Problem to work on
In the records below, find the line that contains "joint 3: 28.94" and the line that contains "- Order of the", then retype exactly those two lines and every line between them.

** Provided data follows **

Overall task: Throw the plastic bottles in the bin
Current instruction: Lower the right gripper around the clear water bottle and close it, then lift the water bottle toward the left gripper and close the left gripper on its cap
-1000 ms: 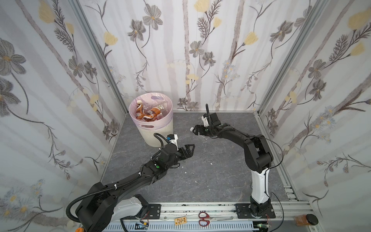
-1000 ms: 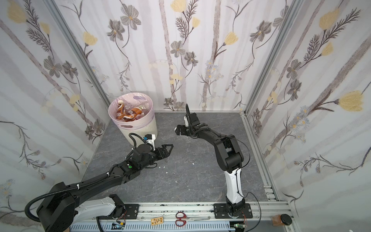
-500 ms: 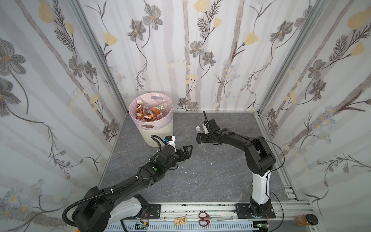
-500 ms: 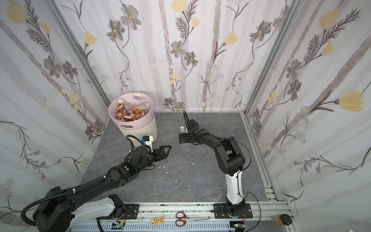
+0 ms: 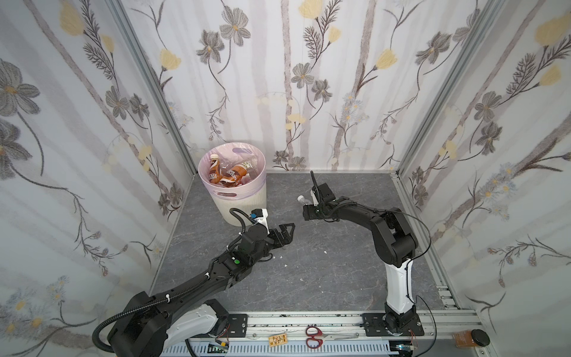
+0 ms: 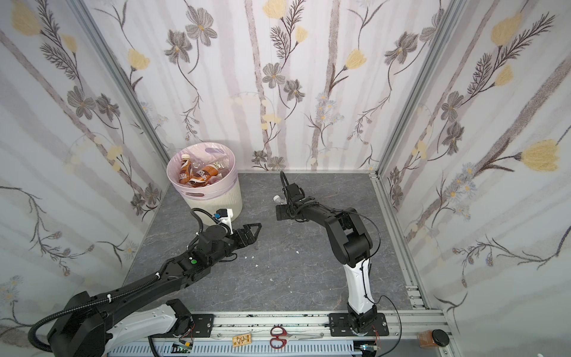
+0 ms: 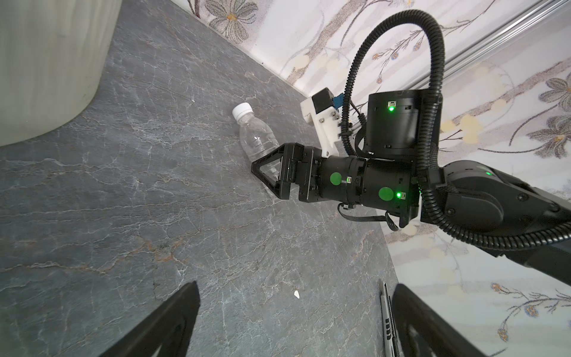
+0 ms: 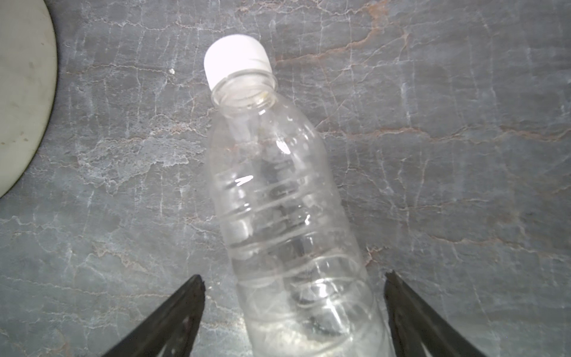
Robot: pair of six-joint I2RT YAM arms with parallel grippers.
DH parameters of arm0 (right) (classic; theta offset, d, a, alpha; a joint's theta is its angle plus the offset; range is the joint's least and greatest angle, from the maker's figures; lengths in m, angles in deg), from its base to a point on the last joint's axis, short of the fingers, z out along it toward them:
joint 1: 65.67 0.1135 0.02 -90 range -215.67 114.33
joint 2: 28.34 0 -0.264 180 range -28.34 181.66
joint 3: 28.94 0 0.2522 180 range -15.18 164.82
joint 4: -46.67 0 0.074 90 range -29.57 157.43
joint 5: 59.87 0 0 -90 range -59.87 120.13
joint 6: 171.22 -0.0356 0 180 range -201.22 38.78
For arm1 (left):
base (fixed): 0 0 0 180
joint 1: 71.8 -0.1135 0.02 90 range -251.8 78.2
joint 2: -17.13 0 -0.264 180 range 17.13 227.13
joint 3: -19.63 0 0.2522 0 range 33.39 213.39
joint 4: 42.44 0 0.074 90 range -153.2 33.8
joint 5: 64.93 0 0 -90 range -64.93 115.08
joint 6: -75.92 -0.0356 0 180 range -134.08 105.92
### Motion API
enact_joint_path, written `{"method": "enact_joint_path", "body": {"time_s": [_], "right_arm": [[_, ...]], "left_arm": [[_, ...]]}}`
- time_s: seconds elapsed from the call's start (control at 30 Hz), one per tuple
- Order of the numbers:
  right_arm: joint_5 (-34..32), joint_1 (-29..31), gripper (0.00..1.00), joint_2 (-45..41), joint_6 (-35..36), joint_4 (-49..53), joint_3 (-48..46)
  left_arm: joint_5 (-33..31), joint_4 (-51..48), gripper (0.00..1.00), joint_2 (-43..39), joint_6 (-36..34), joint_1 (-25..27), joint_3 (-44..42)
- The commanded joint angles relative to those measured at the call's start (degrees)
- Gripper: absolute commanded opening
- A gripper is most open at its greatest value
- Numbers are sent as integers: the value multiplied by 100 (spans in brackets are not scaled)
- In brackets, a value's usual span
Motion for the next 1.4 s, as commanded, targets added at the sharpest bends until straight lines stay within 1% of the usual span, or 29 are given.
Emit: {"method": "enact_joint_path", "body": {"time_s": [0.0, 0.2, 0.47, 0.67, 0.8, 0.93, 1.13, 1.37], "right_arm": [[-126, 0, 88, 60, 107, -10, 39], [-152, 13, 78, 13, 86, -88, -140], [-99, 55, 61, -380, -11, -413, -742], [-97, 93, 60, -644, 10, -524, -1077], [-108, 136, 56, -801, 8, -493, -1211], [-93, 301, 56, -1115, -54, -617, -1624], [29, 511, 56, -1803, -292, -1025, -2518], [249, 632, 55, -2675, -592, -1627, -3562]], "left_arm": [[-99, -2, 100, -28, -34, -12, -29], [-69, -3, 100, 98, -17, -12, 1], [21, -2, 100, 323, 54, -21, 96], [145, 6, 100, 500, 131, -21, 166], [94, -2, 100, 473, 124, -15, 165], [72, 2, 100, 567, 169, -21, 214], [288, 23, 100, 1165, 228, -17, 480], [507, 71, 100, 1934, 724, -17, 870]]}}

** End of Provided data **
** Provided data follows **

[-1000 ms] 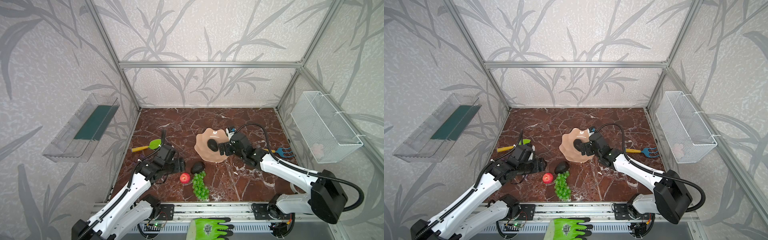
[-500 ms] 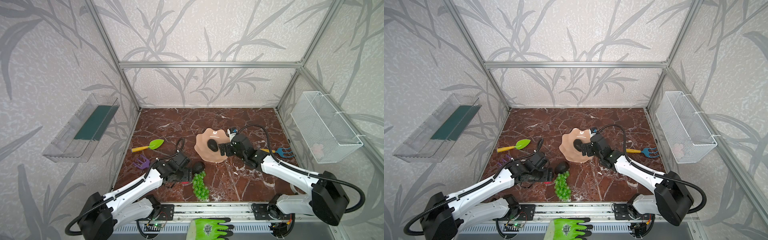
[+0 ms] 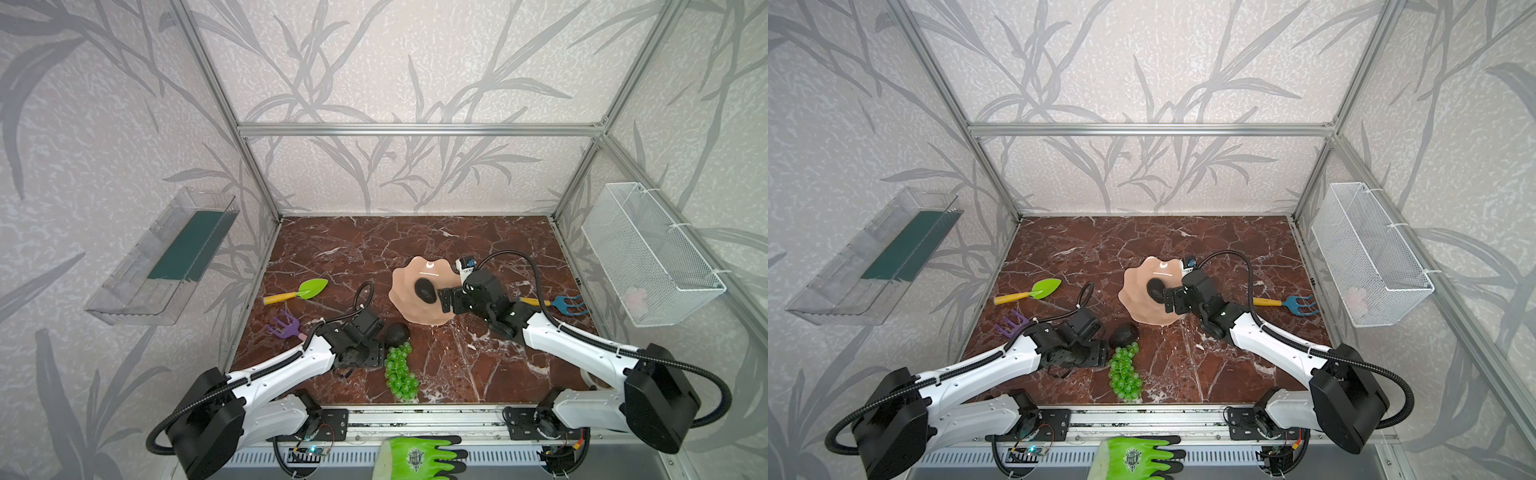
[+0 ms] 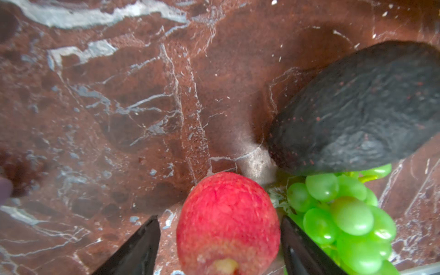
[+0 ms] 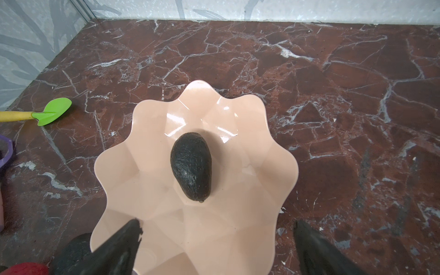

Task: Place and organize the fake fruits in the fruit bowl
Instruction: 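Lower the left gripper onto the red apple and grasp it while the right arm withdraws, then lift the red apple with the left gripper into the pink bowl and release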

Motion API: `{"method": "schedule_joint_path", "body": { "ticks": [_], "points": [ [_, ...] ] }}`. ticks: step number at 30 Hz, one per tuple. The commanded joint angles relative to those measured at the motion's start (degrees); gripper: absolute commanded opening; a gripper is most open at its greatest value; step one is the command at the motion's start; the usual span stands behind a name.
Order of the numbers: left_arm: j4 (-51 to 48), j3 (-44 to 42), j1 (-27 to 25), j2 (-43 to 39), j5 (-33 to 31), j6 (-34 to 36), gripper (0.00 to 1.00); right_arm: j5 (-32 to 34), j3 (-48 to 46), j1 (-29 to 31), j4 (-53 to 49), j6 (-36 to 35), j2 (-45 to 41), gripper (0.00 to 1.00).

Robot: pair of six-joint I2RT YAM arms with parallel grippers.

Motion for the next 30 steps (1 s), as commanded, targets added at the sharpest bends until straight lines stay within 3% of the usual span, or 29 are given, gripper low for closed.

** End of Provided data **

Your response
joint 3: 28.94 0 0.2522 180 range -15.18 164.82
joint 4: -46.67 0 0.074 90 range -29.57 157.43
joint 5: 59.87 0 0 -90 range -59.87 120.13
joint 6: 171.22 -0.0356 0 180 range -201.22 38.78
For arm1 (left):
base (fixed): 0 0 0 180
joint 1: 71.8 -0.1135 0.02 90 range -251.8 78.2
joint 2: -17.13 0 -0.264 180 range 17.13 227.13
joint 3: -19.63 0 0.2522 0 range 33.39 213.39
joint 4: 42.44 0 0.074 90 range -153.2 33.8
joint 5: 64.93 0 0 -90 range -64.93 115.08
joint 6: -75.92 -0.0356 0 180 range -134.08 105.92
### Motion API
enact_joint_path, written `{"method": "enact_joint_path", "body": {"time_s": [_], "right_arm": [[_, ...]], "left_arm": [[_, ...]]}}`
- time_s: seconds elapsed from the call's start (control at 30 Hz), one per tuple
- Order of the numbers:

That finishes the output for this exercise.